The next morning, Kaye felt somber and fuzzy, but experienced no other ill effects from the farewell party. In the two hours before Lado took her to the airport, she walked through the hallways in two of th
e three laboratory buildings, now almost empty. The staff and most of the graduate student assistants were attending a special meeting in Eliava Hall to discuss the various offers made by American and British and French companies. It was an important and heady moment for the institute; in the next two months, they would probably make their decisions on when and with whom to form alliances. But they could not tell her now. The announcement would come later.
The institute still showed decades of neglect. In most of the labs, the shiny, thick, white or pale green enamel had peeled to show cracked plaster. Plumbing dated from the 1960s, at the latest; much of it was from the ’20s and ’30s. The brilliant white plastic and stainless steel of new equipment only made more obvious the Bakelite and black enamel or the brass and wood of antique microscopes and other instruments. There were two electron microscopes enshrined in one building—great hulking brutes on massive vibration isolation platforms.
Saul had promised them three new top-of-the-line scanning tunneling microscopes by the end of the year—if EcoBacter was chosen as one of their partners. Aventis or Bristol-Myers Squibb could no doubt do better than that.

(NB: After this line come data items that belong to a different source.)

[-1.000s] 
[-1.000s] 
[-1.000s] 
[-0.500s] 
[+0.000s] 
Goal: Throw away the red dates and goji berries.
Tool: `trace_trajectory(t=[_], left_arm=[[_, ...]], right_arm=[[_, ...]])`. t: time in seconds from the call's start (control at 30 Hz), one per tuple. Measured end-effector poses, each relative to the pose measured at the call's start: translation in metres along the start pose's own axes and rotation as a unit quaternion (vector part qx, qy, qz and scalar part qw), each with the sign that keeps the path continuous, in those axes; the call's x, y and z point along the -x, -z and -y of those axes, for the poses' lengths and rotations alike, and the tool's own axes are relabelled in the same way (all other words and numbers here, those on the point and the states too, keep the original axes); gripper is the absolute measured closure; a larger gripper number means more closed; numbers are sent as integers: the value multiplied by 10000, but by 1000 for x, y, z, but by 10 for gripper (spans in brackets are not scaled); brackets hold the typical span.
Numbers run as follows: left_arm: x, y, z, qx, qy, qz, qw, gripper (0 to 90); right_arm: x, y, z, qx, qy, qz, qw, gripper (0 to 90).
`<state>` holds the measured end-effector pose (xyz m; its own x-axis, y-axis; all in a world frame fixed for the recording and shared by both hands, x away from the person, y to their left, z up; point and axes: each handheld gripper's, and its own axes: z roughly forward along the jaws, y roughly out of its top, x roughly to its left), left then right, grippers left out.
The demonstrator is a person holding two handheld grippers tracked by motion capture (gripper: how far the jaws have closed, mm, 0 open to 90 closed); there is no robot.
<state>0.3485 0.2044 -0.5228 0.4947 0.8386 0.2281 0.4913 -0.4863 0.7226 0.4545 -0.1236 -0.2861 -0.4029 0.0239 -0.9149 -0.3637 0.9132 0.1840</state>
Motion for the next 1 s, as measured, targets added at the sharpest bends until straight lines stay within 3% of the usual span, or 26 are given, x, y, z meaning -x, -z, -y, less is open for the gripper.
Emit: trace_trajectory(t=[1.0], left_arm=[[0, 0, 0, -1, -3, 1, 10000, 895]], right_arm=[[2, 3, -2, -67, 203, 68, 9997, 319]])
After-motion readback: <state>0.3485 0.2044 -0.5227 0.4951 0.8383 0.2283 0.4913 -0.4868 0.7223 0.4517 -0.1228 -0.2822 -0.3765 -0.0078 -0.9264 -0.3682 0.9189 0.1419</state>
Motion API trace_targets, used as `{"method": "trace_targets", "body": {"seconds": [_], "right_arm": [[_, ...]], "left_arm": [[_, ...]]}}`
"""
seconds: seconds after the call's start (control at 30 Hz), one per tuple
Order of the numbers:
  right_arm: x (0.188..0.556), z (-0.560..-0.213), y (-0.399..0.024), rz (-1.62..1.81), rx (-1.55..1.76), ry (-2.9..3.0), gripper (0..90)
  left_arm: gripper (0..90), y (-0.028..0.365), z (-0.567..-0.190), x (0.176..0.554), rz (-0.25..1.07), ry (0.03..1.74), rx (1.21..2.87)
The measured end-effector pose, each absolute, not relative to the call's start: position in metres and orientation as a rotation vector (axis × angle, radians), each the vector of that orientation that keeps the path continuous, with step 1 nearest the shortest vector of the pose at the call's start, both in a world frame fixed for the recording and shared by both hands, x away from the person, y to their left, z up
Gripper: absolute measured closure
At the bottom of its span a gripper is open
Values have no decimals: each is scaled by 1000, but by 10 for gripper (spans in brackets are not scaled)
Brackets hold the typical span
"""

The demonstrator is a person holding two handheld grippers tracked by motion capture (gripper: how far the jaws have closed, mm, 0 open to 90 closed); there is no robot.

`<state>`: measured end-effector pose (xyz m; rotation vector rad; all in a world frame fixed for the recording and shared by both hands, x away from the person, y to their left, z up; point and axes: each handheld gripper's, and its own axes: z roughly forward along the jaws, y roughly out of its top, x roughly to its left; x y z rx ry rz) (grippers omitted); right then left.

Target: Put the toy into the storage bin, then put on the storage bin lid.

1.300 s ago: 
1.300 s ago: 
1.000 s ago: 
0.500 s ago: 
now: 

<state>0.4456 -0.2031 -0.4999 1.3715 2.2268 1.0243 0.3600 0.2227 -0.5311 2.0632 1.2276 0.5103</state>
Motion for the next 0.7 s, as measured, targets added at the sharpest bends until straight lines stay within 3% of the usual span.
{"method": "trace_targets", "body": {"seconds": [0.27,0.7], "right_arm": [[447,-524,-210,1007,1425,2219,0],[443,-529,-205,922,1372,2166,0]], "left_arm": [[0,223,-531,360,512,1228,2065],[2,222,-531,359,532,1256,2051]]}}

Kaye walked between the lab benches, peering through the glass doors of incubators at stacks of petri dishes within, their bottoms filled with a film of agar swept and clouded by bacterial colonies, sometimes marked by clear circular regions, called plaques, where phages had killed all the bacteria. Day after day, year after year, the researchers in the institute analyzed and cataloged naturally occurring bacteria and their phages. For every strain of bacteria there was at least one and often hundreds of specific phages, and as the bacteria mutated to throw off these unwanted intruders, the phages mutated to match them, a never-ending chase. The Eliava Institute kept one of the largest libraries of phages in the world, and they could respond to bacterial samples by producing phages within days.
On the wall over the new lab equipment, posters showed the bizarre spaceshiplike geometric head and tail structures of the ubiquitous T-even phages—T2, T4, and T6, so designated in the 1920s—hovering over the comparatively huge surfaces of Escherichia coli bacteria. Old photographs, old conceptions—that phages simply preyed upon bacteria, hijacking their DNA merely to produce new phages. Many phages did in fact do just that, keeping bacterial populations in check. Others, known as lysogenic phages, became genetic stowaways, hiding within the bacteria and inserting their genetic messages into the host DNA. Retroviruses did something very similar in larger plants and animals.